Today marks 7 weeks since we sold everything we owned and moved our family to the Dominican Republic. It was and still is a difficult change for our family of four here in the DR and also the family that we left back in the US. Some of the changes have been awesome. I get to see Kathy and the kids 7 days a week now. Kathy can get her blood work done for $4 without a prescription any time she wants. God’s beauty is all around us on this island and everywhere we go, we see new and amazing places that leave us speechless.
Some changes have been more difficult. Not speaking the language is one example of something that frustrates me daily. We are learning slowly, but I want some Matrix type of brain plug that can upload it instantly to me.

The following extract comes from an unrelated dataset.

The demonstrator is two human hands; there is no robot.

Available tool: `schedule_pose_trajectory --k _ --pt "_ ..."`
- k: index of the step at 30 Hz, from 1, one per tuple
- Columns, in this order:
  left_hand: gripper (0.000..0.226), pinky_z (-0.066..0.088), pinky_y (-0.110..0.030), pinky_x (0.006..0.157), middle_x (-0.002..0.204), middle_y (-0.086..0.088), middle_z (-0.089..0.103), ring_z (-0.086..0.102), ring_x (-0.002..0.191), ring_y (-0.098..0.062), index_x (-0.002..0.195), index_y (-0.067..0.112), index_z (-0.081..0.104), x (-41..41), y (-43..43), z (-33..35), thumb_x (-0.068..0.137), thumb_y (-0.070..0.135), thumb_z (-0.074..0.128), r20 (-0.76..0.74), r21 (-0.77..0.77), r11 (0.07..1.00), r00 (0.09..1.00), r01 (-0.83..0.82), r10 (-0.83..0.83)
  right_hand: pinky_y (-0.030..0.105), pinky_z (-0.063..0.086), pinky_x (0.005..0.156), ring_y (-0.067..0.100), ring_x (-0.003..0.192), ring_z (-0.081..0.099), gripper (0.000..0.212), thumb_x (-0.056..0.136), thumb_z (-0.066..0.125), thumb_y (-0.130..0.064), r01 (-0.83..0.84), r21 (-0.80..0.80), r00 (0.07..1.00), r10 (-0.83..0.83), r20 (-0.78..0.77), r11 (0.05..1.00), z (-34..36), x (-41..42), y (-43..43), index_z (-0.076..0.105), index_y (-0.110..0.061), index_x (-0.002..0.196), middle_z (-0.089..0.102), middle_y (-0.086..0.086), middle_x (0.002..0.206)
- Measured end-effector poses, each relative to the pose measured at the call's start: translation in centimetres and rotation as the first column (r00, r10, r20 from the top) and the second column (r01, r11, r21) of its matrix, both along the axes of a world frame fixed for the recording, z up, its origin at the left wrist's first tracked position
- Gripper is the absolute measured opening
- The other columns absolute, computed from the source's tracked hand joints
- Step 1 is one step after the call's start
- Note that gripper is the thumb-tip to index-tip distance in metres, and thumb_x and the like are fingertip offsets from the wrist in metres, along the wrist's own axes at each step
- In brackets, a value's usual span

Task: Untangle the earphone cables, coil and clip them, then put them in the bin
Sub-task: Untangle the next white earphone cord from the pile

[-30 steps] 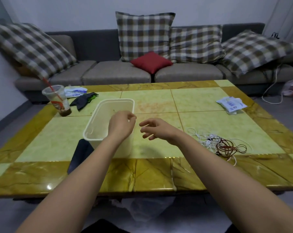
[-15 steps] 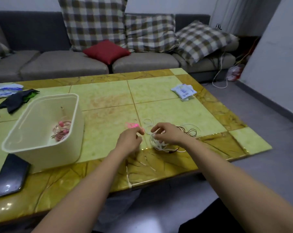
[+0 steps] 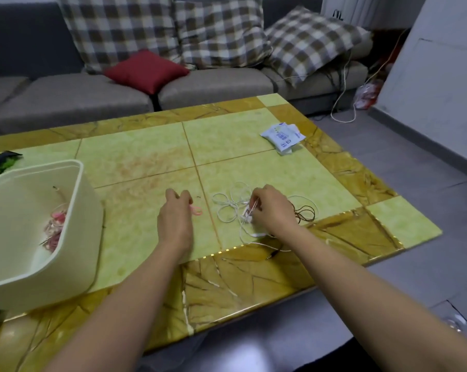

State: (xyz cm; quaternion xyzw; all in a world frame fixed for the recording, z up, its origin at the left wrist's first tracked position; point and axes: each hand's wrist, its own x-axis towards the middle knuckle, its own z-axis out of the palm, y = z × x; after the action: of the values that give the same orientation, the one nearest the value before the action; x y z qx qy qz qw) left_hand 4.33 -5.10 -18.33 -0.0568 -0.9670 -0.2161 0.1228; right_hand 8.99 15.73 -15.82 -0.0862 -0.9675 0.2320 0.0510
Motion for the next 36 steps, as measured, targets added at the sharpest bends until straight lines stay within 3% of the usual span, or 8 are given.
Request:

Some things just require a change in perspective. When we first arrived in the country, we had to go to Santiago and La Vega quite a few times to buy groceries and home goods that are not available in Jarabacoa. The driving in this country can be a bit hectic at times and even though some people consider them optional, you do find yourself stopped at a stoplight quite often when you are in the big cities. There’s easily a dozen people running from car to car selling phone chargers, limes, newspapers, cell phone cards and cases and even random things like garbage bags. There are also the window washers. They throw a sponge onto your windshield and even if you say no and shake your finger, they wash your windshield. They then await payment. I used to get so angry with them because I didn’t really need my windshield washed and it wasn’t like they gave me an option. Sometimes we drove away without making eye contact. Sometimes we tossed them a few pesos. The best was when our entire car full of people was laughing at me because of my reaction to the washers.

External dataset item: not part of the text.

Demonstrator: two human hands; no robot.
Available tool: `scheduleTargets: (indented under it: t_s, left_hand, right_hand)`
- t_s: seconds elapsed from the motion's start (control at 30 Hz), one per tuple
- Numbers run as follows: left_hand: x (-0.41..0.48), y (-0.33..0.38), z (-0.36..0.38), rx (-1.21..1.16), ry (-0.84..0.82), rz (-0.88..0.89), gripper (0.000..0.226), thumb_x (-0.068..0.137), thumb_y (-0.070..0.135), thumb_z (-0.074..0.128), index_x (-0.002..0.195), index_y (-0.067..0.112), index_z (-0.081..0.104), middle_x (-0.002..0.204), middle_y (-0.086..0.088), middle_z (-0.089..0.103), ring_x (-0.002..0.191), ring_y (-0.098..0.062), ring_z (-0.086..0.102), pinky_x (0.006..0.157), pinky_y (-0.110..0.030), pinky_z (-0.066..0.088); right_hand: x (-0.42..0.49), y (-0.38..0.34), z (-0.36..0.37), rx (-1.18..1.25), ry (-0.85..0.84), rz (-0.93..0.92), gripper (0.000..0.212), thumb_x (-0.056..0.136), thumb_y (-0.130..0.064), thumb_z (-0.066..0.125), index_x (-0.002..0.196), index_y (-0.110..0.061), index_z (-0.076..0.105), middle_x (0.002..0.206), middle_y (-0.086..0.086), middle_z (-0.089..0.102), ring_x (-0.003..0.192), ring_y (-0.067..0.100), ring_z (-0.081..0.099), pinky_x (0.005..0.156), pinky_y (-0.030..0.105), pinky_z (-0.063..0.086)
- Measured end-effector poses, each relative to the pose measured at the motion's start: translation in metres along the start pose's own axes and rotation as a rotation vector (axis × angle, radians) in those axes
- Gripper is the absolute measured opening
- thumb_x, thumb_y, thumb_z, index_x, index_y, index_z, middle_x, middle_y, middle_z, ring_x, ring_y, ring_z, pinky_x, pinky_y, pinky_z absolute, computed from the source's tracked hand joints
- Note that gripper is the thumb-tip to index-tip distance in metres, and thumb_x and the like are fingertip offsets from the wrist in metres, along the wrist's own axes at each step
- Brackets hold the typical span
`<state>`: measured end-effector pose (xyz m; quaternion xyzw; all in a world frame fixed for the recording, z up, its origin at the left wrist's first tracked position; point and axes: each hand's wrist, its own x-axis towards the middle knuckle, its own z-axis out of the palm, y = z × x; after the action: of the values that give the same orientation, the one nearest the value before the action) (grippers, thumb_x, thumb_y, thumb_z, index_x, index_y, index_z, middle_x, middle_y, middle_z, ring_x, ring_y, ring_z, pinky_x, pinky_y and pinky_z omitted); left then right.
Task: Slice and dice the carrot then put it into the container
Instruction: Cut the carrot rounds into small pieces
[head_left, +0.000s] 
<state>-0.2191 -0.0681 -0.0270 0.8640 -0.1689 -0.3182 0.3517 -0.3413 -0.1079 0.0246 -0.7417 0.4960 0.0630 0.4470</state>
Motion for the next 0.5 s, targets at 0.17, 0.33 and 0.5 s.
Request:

A few weeks ago, Luke Ostberg and I drove to Santiago to check out the progress of the foundations of the house that the team from RPC is going to build over Thanksgiving week. On that trip we came up with a plan, a change in perspective. We decided to embrace the washers. They really only expect 10 pesos to wash the windshield, which is like 25 cents. We made a game out of it that first day. How many times could we get it done? We were waving them over. Smiles all around. We joked that we needed to carry some mud with us to dirty the windshield up between stoplights. That day, we got our windshield washed 5 times. We laughed. It was awesome. It cost us less than $2.
Yesterday, we drove to Santiago to pick up a package and were disappointed that we only got one washing. After he got done with the squeegee and the light turned green, I reminded Luke of the second part of the deal. We are going to document all the faces we meet by snapping a pic with the phone. Faces that I used to avoid, I can now smile at and remember. With cars honking behind us, we got this pic. Amazing.
Kathy will tell you she gets embarrassed at me in public situations sometimes because I can let little things set me off. I still have a long way to go in this, but I’m so thankful that all it takes sometimes is a change in attitude to reverse the script. I’m praying that God will show me new ways to look at every situation that I might find frustrating. I pray that I will see more smiles.